▸ **What is expected**:
In the records that follow, show each line where the word "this" is present.

Stored dataset items:
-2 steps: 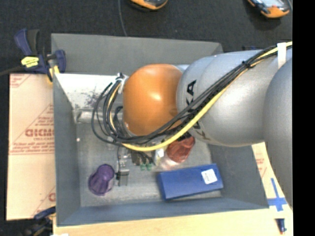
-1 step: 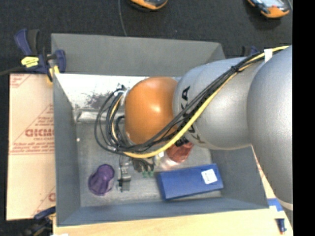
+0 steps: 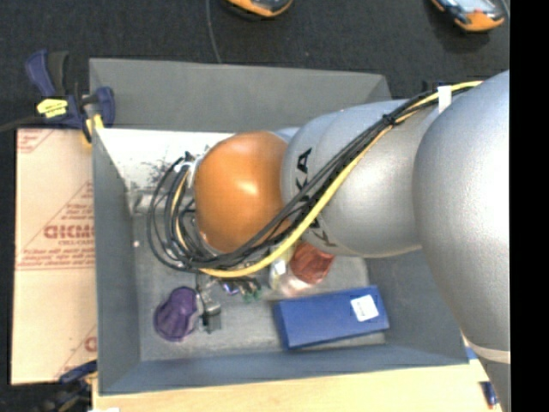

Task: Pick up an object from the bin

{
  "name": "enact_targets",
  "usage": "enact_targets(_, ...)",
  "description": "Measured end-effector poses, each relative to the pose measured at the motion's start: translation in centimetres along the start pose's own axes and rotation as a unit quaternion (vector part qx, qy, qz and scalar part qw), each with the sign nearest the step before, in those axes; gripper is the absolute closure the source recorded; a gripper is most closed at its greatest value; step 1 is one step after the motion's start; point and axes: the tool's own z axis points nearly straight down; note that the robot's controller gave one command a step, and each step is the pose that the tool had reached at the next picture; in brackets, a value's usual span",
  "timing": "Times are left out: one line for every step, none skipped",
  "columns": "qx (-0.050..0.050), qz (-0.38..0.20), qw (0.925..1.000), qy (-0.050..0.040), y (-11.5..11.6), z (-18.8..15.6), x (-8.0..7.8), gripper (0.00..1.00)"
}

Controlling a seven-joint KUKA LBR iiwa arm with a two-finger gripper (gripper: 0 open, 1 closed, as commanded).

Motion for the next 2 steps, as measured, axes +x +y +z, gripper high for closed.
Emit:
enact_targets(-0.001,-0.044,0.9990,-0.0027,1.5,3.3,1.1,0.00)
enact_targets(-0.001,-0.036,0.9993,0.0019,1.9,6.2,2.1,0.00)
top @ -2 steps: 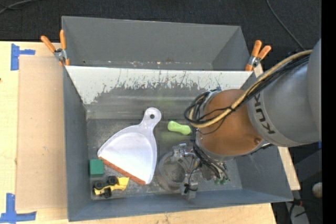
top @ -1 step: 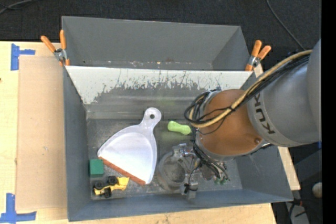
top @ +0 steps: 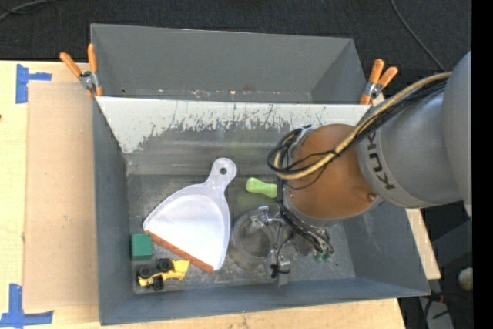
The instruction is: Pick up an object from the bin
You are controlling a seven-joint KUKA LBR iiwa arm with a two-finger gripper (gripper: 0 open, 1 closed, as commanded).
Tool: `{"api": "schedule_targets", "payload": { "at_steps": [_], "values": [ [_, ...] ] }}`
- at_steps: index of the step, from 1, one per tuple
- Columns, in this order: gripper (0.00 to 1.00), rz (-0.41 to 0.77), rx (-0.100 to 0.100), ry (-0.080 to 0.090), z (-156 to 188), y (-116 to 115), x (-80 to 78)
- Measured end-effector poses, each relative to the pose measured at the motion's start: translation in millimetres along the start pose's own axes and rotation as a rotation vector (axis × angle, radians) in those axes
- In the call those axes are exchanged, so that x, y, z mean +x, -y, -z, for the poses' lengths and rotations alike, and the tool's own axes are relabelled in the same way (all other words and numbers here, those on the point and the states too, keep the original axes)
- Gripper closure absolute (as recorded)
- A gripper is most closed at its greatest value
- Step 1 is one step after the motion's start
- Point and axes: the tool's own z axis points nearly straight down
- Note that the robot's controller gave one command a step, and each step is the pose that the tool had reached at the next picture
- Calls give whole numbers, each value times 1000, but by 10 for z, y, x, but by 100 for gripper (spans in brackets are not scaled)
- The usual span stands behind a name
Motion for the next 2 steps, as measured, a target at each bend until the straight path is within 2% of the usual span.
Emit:
{"api": "schedule_targets", "payload": {
  "at_steps": [1,2],
  "values": [
    [100,52,-1,1,-113,148,-35],
    [100,52,-1,1,-113,149,-36]
  ]
}}
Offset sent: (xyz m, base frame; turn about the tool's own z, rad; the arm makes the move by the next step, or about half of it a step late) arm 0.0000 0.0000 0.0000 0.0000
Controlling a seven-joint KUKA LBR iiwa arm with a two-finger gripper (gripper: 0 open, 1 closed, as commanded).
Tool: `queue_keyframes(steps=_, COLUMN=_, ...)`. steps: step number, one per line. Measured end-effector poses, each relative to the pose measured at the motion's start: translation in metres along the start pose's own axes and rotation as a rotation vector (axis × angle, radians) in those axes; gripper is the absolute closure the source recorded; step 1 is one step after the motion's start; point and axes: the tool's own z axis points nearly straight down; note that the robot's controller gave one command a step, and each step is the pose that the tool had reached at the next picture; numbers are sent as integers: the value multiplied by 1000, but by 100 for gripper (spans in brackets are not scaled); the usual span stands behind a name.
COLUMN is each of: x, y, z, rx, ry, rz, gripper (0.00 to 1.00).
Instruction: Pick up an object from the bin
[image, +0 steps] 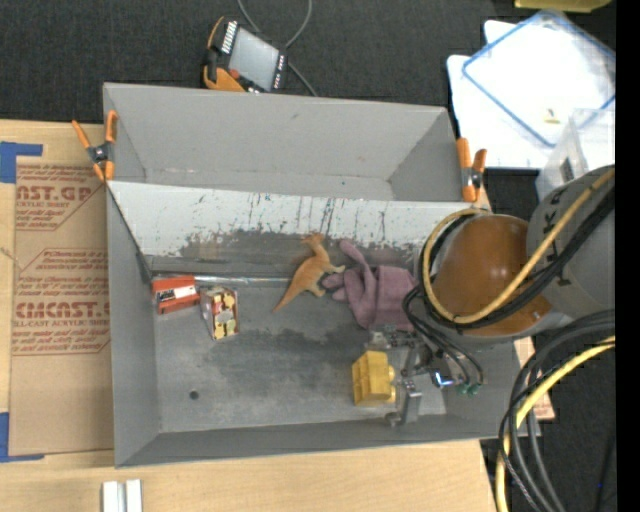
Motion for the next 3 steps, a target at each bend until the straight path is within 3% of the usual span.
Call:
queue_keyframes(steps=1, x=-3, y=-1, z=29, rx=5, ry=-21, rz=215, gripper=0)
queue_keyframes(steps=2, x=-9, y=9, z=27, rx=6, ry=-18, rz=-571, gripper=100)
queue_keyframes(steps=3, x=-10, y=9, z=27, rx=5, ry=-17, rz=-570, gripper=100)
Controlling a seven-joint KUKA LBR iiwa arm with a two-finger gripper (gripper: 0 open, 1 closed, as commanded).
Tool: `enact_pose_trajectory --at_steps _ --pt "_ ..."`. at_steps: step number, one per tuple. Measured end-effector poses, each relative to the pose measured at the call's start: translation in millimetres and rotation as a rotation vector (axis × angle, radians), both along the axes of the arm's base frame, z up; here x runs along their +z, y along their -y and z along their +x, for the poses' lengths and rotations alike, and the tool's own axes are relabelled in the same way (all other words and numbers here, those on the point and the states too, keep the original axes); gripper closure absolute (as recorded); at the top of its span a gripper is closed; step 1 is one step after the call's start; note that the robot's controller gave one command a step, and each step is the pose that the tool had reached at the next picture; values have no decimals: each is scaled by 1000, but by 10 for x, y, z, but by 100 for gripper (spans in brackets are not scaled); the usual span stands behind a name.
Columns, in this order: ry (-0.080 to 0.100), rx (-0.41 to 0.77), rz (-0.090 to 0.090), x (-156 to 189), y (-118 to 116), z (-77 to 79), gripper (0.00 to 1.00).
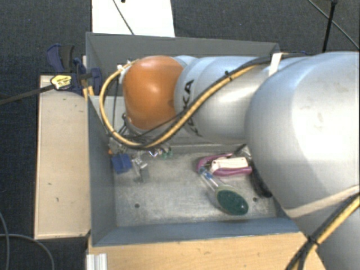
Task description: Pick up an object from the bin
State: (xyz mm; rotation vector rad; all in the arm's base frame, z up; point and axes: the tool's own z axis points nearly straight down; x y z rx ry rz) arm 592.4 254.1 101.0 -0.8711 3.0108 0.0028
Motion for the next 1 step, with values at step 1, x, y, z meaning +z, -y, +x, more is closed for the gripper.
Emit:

▸ **Task output**:
- Columns, in this order: gripper (0.00 to 1.00), rz (-0.41 to 0.77), rx (-0.100 to 0.100), ry (-0.080 to 0.090), z (-156 to 188), y (-116 to 115), x (-80 to 78)
Columns, in this order: ry (-0.080 to 0.100), rx (-0.41 to 0.77), rz (-0.090 to 0.090), x (-156 to 189), y (-118 to 116), z (-77 to 79), gripper (0.00 to 1.00).

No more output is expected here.